Going down the data below, set down exactly the line with "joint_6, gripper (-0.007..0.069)" and each line after it through the line with "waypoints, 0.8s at"; no other lines.

ENTRIES SHOWN —
* * *
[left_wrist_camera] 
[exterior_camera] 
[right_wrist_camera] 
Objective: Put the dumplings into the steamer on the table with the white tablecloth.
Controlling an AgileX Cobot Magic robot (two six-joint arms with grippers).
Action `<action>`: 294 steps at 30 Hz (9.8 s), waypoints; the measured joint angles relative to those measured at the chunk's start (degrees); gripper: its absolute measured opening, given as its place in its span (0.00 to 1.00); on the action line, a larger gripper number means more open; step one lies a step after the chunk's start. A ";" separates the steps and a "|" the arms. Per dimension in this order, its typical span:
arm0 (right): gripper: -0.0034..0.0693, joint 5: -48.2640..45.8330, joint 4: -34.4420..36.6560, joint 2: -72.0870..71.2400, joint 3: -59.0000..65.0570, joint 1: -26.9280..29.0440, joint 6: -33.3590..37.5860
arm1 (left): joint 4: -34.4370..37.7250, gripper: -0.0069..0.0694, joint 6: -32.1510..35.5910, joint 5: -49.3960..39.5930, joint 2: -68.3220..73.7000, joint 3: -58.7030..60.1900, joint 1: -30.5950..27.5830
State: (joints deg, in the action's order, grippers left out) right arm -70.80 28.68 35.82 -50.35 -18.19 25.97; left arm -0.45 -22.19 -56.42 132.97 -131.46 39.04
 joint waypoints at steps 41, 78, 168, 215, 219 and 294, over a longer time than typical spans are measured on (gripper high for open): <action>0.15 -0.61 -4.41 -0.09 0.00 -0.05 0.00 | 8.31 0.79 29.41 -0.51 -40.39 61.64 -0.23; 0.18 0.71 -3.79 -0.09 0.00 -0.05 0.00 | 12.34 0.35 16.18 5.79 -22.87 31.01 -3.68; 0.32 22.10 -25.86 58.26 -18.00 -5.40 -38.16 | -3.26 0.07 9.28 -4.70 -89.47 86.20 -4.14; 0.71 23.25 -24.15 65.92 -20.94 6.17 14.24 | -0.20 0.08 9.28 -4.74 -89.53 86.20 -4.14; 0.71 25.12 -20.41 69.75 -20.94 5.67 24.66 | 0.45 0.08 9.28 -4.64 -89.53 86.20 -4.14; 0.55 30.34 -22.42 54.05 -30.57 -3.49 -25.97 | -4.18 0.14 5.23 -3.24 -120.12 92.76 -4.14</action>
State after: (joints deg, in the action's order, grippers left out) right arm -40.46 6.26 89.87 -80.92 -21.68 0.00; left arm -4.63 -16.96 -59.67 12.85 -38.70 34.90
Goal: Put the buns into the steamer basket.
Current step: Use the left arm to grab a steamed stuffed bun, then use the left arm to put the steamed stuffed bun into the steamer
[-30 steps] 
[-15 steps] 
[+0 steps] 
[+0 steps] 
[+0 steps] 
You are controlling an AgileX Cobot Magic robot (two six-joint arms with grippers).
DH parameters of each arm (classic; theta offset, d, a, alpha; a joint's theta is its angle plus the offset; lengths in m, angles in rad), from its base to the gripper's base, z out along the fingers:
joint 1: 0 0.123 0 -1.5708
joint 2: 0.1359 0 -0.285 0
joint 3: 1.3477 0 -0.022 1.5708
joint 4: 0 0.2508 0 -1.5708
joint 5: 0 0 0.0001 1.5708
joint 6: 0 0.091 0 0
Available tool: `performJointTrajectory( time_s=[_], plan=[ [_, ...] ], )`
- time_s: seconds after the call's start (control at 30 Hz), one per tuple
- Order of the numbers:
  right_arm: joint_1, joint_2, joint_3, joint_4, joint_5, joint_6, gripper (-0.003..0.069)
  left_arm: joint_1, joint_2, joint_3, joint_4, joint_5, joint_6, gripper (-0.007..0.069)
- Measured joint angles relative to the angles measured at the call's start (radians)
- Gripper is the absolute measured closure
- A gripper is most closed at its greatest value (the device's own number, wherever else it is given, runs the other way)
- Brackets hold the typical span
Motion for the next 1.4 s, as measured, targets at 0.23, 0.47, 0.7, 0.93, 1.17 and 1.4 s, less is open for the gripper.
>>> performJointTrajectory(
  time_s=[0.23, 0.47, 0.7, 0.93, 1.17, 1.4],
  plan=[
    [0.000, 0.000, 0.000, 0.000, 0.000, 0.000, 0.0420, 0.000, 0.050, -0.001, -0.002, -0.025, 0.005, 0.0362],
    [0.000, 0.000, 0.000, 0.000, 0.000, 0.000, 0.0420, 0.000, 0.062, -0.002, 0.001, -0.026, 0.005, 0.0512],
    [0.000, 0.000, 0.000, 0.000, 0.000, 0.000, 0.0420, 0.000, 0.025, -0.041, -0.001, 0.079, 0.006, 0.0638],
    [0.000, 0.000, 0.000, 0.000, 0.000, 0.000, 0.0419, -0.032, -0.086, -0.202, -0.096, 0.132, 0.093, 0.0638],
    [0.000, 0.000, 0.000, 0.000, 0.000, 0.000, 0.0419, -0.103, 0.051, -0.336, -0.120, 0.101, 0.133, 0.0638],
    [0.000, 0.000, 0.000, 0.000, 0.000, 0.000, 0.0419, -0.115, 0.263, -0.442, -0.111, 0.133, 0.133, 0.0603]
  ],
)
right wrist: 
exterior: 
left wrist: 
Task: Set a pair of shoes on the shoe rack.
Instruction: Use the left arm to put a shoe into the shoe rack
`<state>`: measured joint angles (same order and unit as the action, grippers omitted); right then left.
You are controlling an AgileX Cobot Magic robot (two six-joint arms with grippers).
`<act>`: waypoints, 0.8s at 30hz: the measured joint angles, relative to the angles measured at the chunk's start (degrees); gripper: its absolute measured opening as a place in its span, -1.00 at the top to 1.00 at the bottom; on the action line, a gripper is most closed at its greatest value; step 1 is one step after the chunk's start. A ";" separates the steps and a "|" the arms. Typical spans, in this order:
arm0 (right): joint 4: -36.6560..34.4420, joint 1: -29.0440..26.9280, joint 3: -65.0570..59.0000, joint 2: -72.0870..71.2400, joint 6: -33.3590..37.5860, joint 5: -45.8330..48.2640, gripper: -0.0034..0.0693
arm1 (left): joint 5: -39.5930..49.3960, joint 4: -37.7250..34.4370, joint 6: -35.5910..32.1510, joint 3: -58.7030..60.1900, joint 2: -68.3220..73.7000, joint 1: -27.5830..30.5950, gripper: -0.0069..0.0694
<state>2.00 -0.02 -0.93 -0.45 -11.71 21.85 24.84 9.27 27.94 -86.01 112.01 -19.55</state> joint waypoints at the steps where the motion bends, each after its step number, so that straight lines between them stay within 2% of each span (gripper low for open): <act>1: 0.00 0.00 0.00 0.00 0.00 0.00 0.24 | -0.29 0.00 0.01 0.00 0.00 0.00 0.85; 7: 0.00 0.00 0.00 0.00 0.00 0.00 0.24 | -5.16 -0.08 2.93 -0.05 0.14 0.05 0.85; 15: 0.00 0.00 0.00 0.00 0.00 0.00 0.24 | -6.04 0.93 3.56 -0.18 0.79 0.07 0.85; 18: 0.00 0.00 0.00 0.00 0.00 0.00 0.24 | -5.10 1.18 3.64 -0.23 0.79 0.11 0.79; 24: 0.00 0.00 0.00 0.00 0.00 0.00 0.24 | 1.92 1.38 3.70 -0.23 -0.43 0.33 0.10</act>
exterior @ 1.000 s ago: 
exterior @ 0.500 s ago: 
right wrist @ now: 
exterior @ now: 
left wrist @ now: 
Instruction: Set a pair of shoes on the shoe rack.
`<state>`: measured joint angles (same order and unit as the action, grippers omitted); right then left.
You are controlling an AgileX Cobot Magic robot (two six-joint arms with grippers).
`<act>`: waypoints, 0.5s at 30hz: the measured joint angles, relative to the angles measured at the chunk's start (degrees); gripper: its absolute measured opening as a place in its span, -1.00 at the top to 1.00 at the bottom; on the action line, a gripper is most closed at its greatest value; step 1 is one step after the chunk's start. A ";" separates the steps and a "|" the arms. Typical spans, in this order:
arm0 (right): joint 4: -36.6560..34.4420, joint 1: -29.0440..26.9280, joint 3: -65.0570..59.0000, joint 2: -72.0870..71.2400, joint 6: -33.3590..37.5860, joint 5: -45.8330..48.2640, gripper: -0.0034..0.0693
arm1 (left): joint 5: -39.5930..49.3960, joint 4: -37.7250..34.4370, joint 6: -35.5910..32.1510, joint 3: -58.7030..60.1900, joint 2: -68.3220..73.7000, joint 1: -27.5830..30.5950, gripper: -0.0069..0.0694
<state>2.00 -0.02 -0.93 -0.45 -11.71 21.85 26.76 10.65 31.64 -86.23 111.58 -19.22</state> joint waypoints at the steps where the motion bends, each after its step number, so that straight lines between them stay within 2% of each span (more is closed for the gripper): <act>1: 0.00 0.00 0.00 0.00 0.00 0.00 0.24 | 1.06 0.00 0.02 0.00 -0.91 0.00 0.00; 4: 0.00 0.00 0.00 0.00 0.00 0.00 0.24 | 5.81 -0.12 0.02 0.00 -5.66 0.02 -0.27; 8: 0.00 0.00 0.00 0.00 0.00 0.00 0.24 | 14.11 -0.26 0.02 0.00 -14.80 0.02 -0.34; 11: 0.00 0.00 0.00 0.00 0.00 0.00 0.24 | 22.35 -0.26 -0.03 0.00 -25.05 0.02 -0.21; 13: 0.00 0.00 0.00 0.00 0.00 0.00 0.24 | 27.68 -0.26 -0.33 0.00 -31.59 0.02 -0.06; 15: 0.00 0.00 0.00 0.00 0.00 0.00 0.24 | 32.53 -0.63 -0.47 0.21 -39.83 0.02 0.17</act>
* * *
FINISHED EXERCISE —
  left_arm: joint_1, joint_2, joint_3, joint_4, joint_5, joint_6, gripper (-0.007..0.069)
- Measured joint angles relative to the angles measured at the call's start (radians)
- Gripper is the absolute measured closure
- A gripper is most closed at its greatest value (the device's own number, wherever else it is given, runs the other way)
- Brackets hold the typical span
Motion for the next 1.4 s, as measured, targets at 0.23, 0.47, 0.7, 0.93, 1.17 and 1.4 s, less is open for the gripper.
>>> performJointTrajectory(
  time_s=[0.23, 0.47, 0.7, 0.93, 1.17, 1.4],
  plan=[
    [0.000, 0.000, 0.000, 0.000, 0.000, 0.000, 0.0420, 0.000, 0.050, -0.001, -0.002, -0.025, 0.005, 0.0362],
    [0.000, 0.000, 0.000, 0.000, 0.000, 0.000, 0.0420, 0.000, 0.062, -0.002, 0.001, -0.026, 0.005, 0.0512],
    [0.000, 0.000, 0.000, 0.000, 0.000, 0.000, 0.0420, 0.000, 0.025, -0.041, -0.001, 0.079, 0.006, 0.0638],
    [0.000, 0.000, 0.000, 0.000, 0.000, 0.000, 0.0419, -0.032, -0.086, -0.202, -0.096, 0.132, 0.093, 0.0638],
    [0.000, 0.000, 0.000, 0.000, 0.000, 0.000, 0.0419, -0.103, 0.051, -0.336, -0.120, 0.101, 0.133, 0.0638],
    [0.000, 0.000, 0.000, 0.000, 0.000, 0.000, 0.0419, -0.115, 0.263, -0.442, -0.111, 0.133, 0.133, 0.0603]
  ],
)
right wrist: 
exterior: 
left wrist: 
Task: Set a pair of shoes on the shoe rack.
Instruction: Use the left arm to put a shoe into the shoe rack
`<state>`: measured joint angles (same order and unit as the action, grippers omitted); right then left.
You are controlling an AgileX Cobot Magic robot (two six-joint arms with grippers).
`<act>`: waypoints, 0.8s at 30hz: the measured joint angles, relative to the angles measured at the chunk's start (degrees); gripper: its absolute measured opening as a place in its span, -1.00 at the top to 1.00 at the bottom; on the action line, a gripper is most closed at its greatest value; step 1 is one step after the chunk's start. A ";" separates the steps and a "|" the arms. Typical spans, in this order:

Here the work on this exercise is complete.